"Dans le Léman, il y aurait au moins 50 tonnes de médicaments, contre 12 tonnes de pesticides", estime Nathalie Chèvre, écotoxicologue à l'Université de Lausanne. "Ces résidus de médicaments sont sûrement moins toxiques que les pesticides, mais comme on cherche dans l'eau du lac seulement une centaine de médicaments sur 2000, cette estimation n'est que la pointe de l'iceberg", explique la spécialiste.
Cette pollution invisible à l'oeil provient d'une part des urines et des selles humaines mais aussi des excréments des animaux domestiques évacués dans le réseau d'eau. Elle provient également, des rejets de l'industrie chimique et pharmaceutique et des élevages industriels d'animaux et des piscicultures, gros consommateurs d'antibiotiques et d'hormones de croissance.

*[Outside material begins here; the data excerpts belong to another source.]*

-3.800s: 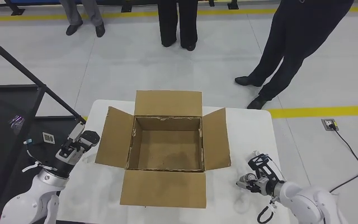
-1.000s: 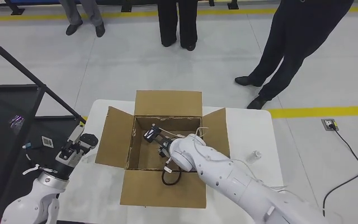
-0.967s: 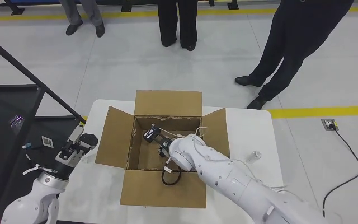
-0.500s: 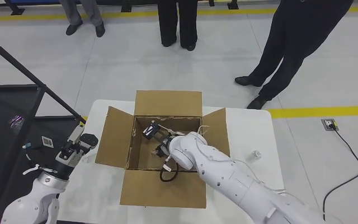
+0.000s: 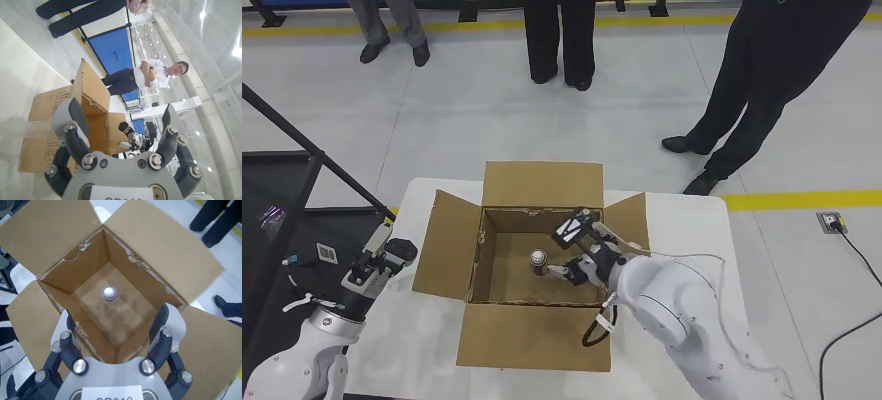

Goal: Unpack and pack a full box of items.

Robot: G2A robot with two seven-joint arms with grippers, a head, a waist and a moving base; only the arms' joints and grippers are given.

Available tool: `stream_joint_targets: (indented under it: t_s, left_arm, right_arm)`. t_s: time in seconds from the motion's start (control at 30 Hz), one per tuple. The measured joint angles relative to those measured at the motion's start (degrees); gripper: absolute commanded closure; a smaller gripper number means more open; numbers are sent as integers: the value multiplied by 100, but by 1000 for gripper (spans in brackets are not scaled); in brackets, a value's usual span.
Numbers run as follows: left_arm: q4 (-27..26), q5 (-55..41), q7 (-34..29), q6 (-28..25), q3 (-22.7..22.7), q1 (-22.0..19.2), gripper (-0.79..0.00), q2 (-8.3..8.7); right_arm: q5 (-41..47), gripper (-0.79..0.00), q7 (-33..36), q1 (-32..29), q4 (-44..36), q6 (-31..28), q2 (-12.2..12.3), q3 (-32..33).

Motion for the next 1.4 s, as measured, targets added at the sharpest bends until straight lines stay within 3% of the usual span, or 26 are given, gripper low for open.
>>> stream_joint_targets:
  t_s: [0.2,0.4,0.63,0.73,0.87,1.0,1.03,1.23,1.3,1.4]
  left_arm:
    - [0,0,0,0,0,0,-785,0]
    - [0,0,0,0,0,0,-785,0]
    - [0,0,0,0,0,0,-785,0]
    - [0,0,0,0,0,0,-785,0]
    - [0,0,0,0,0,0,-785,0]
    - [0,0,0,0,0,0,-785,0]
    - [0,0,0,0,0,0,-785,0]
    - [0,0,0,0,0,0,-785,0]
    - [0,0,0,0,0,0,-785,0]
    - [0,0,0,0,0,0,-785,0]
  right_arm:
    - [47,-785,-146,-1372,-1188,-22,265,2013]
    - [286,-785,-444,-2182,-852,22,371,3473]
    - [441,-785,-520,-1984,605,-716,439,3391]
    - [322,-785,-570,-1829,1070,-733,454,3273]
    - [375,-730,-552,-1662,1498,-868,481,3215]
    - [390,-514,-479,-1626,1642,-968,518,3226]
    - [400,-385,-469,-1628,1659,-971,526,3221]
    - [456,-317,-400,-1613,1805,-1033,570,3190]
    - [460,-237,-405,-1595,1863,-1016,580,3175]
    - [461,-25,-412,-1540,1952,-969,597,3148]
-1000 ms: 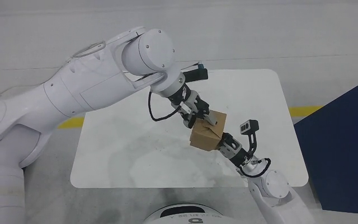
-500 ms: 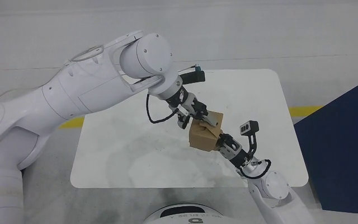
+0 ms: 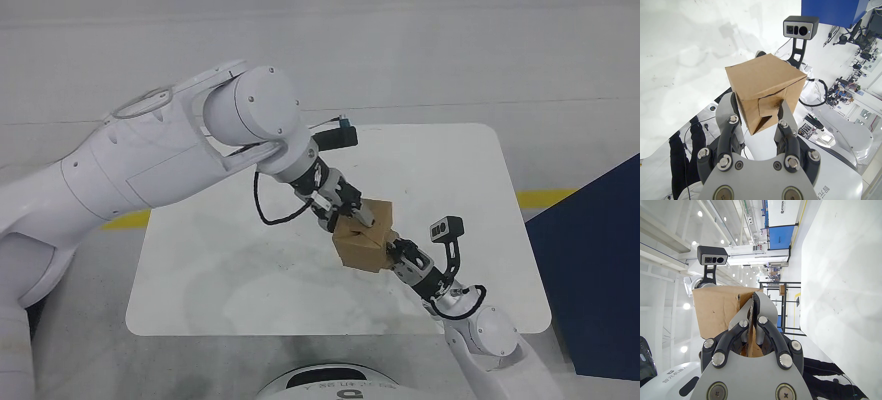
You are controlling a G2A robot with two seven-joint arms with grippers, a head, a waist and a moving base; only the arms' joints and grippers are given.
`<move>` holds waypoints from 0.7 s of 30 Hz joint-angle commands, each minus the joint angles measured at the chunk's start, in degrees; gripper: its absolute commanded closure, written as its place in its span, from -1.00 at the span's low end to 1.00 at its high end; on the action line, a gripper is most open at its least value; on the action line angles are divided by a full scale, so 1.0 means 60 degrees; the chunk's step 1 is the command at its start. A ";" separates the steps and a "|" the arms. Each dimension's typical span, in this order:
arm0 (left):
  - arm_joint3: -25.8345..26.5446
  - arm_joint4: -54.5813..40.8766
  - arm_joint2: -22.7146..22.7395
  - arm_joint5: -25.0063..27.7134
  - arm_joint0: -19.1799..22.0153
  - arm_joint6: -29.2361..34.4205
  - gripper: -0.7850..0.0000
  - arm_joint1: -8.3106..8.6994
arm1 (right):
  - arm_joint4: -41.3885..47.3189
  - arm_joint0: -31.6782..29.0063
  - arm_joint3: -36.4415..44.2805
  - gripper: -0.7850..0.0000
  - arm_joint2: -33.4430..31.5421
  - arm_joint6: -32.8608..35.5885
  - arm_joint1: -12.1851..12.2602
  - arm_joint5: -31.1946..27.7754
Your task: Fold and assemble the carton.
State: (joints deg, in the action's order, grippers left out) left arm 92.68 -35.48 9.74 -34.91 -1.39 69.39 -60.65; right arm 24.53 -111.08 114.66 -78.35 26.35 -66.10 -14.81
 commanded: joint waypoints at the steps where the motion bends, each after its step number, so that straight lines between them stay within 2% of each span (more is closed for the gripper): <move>1: 0.0059 0.0007 0.0000 -0.0023 0.0006 -0.0023 0.01 0.0051 | 0.0014 -0.0001 -0.0010 1.00 -0.0003 0.0018 0.0002 -0.0010; 12: 0.0326 0.0037 0.0000 -0.0123 -0.0067 -0.0123 0.08 0.0300 | 0.0008 -0.0047 -0.0002 1.00 0.0018 -0.0003 0.0004 -0.0069; 21: 0.0431 0.0109 0.0000 -0.0122 -0.0177 -0.0122 0.05 0.0345 | -0.0071 -0.0083 0.0053 1.00 0.0023 -0.0024 0.0010 -0.0057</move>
State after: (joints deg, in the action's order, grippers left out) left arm 95.26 -34.85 9.74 -35.67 -2.42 68.62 -58.57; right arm 24.20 -111.56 114.96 -78.20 26.21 -66.05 -15.21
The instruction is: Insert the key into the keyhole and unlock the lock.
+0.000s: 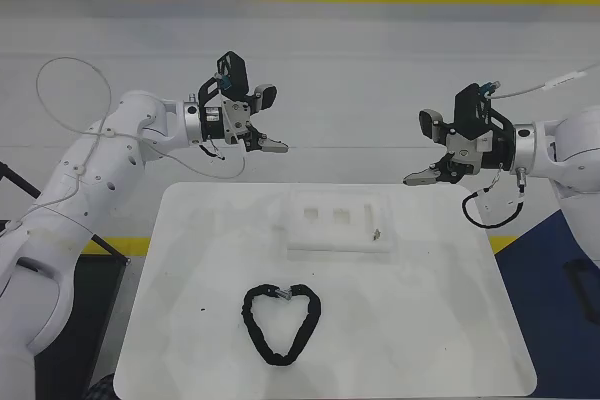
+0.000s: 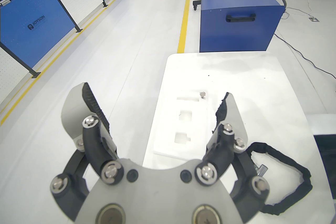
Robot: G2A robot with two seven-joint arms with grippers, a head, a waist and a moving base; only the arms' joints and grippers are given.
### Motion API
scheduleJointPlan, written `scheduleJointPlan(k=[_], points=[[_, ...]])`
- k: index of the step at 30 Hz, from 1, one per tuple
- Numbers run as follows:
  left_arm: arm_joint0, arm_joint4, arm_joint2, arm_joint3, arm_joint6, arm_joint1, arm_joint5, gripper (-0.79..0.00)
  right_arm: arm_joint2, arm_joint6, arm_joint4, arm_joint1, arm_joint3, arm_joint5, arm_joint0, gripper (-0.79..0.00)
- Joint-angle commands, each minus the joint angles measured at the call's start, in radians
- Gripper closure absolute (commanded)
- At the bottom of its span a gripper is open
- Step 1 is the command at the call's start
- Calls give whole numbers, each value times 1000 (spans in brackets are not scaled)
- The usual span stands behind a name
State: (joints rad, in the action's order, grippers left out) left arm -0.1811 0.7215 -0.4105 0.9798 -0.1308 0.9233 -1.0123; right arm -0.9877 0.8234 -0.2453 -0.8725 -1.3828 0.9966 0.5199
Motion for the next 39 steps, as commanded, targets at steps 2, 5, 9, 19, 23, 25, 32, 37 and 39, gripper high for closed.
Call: scheduleJointPlan(k=[2, 5, 9, 19, 23, 25, 32, 37, 39], points=[[0, 0, 0, 0, 0, 0, 0, -784, 0, 0, 0, 0, 0, 0, 0, -784], [0, 0, 0, 0, 0, 0, 0, -785, 0, 0, 0, 0, 0, 0, 0, -785], [0, 0, 0, 0, 0, 0, 0, -784, 0, 0, 0, 0, 0, 0, 0, -784], [0, 0, 0, 0, 0, 0, 0, -785, 0, 0, 0, 0, 0, 0, 0, -784], [0, 0, 0, 0, 0, 0, 0, -785, 1, -2, -2, 0, -1, -7, 4, -785], [0, 0, 0, 0, 0, 0, 0, -785, 10, -15, -31, 0, -24, -41, 28, -785], [0, 0, 0, 0, 0, 0, 0, -785, 81, 18, -35, -15, 42, -159, 52, -785], [0, 0, 0, 0, 0, 0, 0, -785, 143, 35, -66, -35, 114, -246, 44, -785], [0, 0, 0, 0, 0, 0, 0, -785, 161, 25, -65, -44, 142, -277, 45, -785]])
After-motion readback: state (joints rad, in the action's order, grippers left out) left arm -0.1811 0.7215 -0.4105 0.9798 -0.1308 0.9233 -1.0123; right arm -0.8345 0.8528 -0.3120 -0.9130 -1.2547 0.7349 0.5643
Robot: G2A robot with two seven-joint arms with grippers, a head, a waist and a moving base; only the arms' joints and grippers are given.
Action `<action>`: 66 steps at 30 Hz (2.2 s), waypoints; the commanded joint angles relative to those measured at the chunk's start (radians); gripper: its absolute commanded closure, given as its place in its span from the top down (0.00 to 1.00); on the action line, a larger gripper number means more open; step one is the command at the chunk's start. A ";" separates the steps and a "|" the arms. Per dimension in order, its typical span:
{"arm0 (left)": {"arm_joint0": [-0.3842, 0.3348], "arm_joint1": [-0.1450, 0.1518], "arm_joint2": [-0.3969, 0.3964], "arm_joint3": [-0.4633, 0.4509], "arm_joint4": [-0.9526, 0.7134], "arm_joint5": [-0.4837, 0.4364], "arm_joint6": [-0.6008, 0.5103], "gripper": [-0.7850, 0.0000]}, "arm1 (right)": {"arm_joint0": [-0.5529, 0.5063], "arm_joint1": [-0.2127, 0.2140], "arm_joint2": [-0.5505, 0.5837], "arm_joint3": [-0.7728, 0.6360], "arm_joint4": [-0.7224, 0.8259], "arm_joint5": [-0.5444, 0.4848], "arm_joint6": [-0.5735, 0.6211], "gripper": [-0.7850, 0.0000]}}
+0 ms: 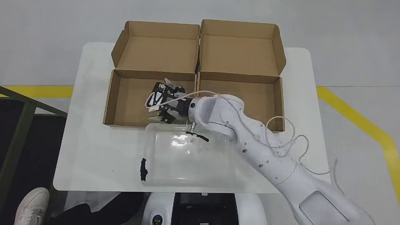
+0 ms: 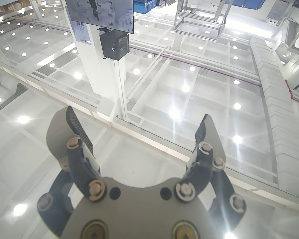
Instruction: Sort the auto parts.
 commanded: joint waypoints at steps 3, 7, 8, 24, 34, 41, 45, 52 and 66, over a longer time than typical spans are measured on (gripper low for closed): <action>0.000 0.000 0.000 0.000 0.000 0.000 0.000 1.00 | -0.048 0.017 0.043 -0.084 -0.010 -0.029 0.009 1.00; 0.000 0.000 0.000 0.000 0.000 0.000 0.000 1.00 | -0.106 0.035 0.089 -0.163 -0.015 -0.059 0.007 1.00; 0.000 0.000 0.000 0.000 0.000 0.000 0.000 1.00 | -0.123 0.040 0.102 -0.182 -0.010 -0.073 0.003 1.00; 0.000 0.000 0.000 0.000 0.000 0.000 0.000 1.00 | -0.427 0.125 0.418 -0.439 -0.069 -0.171 -0.115 1.00; 0.000 0.000 0.000 0.000 0.000 0.000 0.000 1.00 | -0.621 0.167 0.663 -0.509 -0.121 -0.208 -0.279 1.00; 0.000 0.000 0.000 0.000 0.000 0.000 0.000 1.00 | -0.733 0.185 0.786 -0.501 -0.152 -0.206 -0.423 1.00; 0.000 0.000 0.000 0.000 0.000 0.000 0.000 1.00 | -0.799 0.194 0.859 -0.504 -0.162 -0.193 -0.511 1.00; 0.000 0.000 0.000 0.000 0.000 0.000 0.000 1.00 | -0.921 0.205 0.989 -0.500 -0.150 -0.176 -0.636 1.00; 0.000 0.000 0.000 0.000 0.000 0.000 0.000 1.00 | -1.027 0.217 1.104 -0.492 -0.126 -0.178 -0.756 1.00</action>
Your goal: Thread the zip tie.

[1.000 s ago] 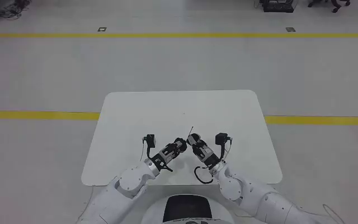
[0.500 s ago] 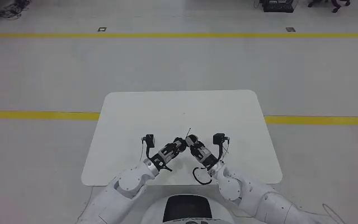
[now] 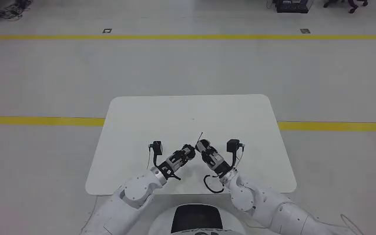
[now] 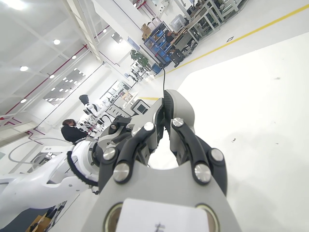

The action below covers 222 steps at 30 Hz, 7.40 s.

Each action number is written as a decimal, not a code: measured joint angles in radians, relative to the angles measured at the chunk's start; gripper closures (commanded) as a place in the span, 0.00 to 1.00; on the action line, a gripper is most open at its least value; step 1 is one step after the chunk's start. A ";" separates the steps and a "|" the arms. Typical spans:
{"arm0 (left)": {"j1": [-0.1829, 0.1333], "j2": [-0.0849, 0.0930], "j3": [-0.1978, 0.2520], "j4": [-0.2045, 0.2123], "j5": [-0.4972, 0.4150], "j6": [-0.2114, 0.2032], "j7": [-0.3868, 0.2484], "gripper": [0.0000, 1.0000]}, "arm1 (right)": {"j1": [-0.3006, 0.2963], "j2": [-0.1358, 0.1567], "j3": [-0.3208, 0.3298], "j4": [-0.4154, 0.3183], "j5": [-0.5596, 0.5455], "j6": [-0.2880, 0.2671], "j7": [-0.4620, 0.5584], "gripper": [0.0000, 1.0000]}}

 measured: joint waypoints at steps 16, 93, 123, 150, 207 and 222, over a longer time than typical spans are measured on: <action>-0.004 -0.002 0.004 0.005 0.001 0.006 -0.004 1.00 | -0.002 0.019 -0.008 -0.024 -0.018 0.000 -0.025 1.00; 0.026 0.001 -0.104 0.012 -0.331 -0.082 -0.244 1.00 | -0.301 -0.099 0.919 -0.024 1.080 0.000 1.663 0.00; -0.017 -0.048 -0.028 0.064 -0.526 -0.082 -0.389 1.00 | -0.189 -0.267 0.823 0.289 1.409 0.204 1.966 0.00; -0.006 -0.135 -0.082 0.104 -0.663 -0.082 -0.556 1.00 | -0.154 -0.298 0.675 0.357 1.589 0.214 1.967 0.00; 0.014 -0.261 -0.134 0.201 -0.629 -0.082 -0.672 1.00 | -0.104 -0.350 0.580 0.420 1.596 0.120 1.967 0.86; 0.012 -0.263 -0.133 0.208 -0.626 -0.082 -0.673 1.00 | -0.112 -0.350 0.587 0.409 1.602 0.099 1.967 0.95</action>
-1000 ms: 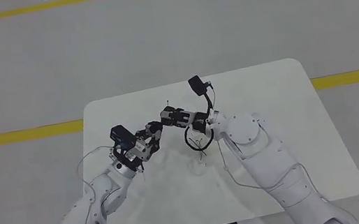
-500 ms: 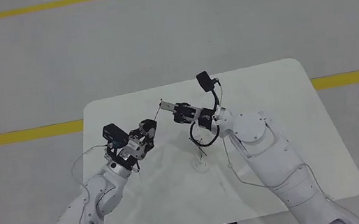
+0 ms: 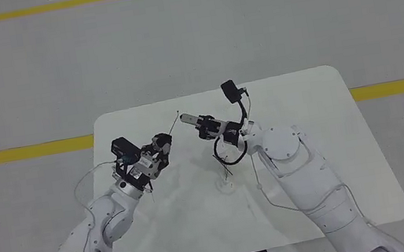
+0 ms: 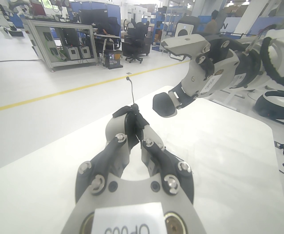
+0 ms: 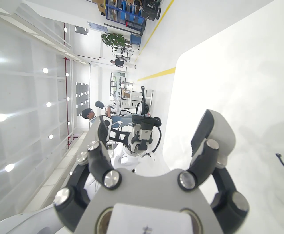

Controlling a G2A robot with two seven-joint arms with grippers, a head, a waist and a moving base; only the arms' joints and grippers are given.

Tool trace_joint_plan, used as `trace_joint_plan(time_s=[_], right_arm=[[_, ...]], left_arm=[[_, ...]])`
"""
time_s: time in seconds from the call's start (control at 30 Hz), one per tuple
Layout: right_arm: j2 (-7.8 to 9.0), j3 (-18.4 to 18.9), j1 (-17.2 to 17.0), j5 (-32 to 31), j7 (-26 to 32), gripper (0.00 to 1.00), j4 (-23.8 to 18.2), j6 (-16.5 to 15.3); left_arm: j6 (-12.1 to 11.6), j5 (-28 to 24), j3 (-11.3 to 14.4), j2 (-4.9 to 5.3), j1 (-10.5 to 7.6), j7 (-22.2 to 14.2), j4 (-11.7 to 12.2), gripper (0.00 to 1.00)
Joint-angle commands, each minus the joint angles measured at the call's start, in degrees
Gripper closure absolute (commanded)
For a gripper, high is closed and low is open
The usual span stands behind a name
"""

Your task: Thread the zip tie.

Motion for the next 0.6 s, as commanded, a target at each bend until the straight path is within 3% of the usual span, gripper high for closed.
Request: trace_joint_plan(time_s=[0.0,0.1,0.37,0.47,0.57], right_arm=[[0.00,0.00,0.00,0.00,0.00,0.00,0.00,0.00],[0.23,0.76,-0.63,0.07,-0.90,0.00,0.06,-0.65],[1.39,3.45,-1.36,2.38,3.15,0.00,1.80,-4.10],[1.72,3.47,-0.78,3.20,5.62,0.00,3.29,-4.66],[1.94,2.88,0.01,3.20,7.65,0.00,4.48,-4.41]], left_arm=[[-0.16,-4.26,-0.50,-0.08,-0.20,-2.32,1.08,1.00],[-0.16,-14.22,-1.38,0.43,-0.67,-8.03,1.36,1.00],[-0.16,-36.19,-2.19,4.80,-1.14,-21.34,-0.77,1.00],[-0.16,-41.61,-1.59,6.55,-1.41,-25.19,-1.85,1.00],[-0.16,-43.74,-0.15,7.73,-1.69,-25.52,-1.22,1.00]])
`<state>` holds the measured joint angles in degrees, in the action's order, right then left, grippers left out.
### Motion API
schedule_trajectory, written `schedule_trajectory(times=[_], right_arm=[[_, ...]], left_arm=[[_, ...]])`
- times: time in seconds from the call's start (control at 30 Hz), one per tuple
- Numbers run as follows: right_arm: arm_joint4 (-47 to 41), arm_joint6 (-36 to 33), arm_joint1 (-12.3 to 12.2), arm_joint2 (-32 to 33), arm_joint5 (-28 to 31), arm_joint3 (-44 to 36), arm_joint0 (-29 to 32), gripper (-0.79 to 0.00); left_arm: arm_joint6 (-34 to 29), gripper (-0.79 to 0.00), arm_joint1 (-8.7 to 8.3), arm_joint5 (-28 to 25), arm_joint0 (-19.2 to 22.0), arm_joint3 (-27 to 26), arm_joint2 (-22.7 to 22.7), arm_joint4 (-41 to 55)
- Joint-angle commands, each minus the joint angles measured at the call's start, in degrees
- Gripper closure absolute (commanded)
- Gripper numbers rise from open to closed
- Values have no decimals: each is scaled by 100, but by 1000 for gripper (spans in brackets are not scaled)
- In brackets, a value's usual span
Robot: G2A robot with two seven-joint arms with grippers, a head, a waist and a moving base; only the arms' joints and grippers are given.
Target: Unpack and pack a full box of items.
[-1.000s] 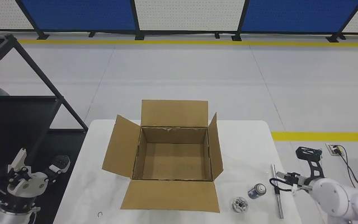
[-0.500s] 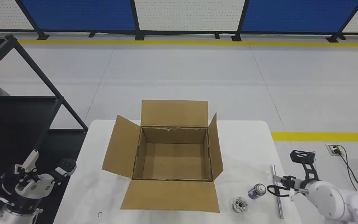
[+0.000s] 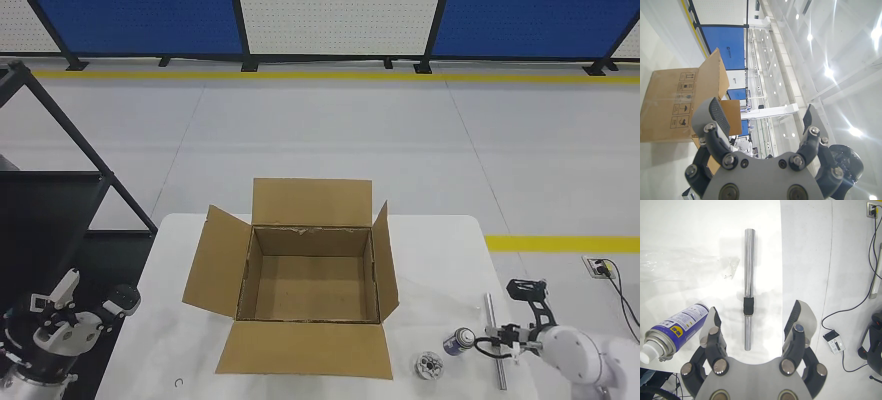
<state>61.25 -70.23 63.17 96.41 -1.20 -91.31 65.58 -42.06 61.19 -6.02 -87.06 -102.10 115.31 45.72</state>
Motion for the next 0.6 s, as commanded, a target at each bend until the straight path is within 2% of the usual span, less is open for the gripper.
schedule_trajectory(times=[0.0, 0.57], right_arm=[[-1, 7, -5, -36, 17, 68, -27, -403], [-72, 32, -34, -380, 79, 563, -285, -357]], left_arm=[[0, -785, 0, 0, 0, 0, 0, 0], [0, -785, 0, 0, 0, 0, 0, 0]])
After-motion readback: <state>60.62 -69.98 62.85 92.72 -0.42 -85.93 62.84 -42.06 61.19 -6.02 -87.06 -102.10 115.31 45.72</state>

Les installations d'épuration ne sont pas assez filtrantes pour éliminer ces résidus qui se retrouvent dans les eaux du lac, des rivières et probablement dans l'eau du robinet.
On estime qu'il y a 50 tonnes de médicaments, contre 12 tonnes de pesticides dans le Léman. Mais cette estimation n'est sans doute que la pointe de l'iceberg. Nathalie Chèvre, écotoxicologue à l'Université de Lausanne
Des daphnies pour mesurer l'impact
Dans son petit laboratoire, Yara Morize, étudiante en médecine, étudie l’impact des médicaments sur les daphnies, de minuscules crustacés présents dans le lac.
"On met les daphnies avec différentes concentrations d’IPP, les inhibiteurs de la pompe à protons, un médicament qui est couramment utilisé pour diminuer l’acidité dans l’estomac, et on va voir combien de daphnies vont mourir et avec quelle concentration de médicaments", explique l'étudiante.
Ces petits crustacés présents dans les eaux en Suisse sont très sensibles à la pollution et ont un rôle primordial dans l'écosystème. Les daphnies sont présentes en haut de la chaîne trophique: elles se nourrissent d’algues et servent de nourriture aux poissons.
Ces recherches doivent permettre aux médecins de s’appuyer sur ce genre d’études pour ensuite prescrire les médicaments les moins polluants possibles.
"On sait que certains médicaments peuvent être potentiellement très toxiques pour l’environnement, mais on a finalement très peu de données qui lient les deux choses", regrette le professeur Nicolas Senn, qui dirige le département de médecine de famille à Unisanté. Celui-ci cite l'exemple du Diclofenac, un médicament utilisé comme anti-inflammatoire en médecine vétérinaire qui serait responsable de la disparition des vautours en Asie.
Le Diclofenac tue les vautours
Selon l'association Birdlife, "il a été prouvé que le Diclofenac a causé la disparition de 99% des vautours en Asie en moins de vingt ans, principalement en Inde et au Pakistan". Pour le professeur Senn, il est important de connaître les effets des molécules sur l’environnement pour pouvoir faire un meilleur choix dans les médicaments que l'on prescrit.
Car l'impact sur l'homme peut être considérable. "En Inde, avec la raréfaction des vautours, les chiens sauvages se sont mis à proliférer et la rage a fait son retour en force", s'alarme BirdLife qui, aux côtés d'autres ONG, a fait pression pour faire interdire le Diclofenac.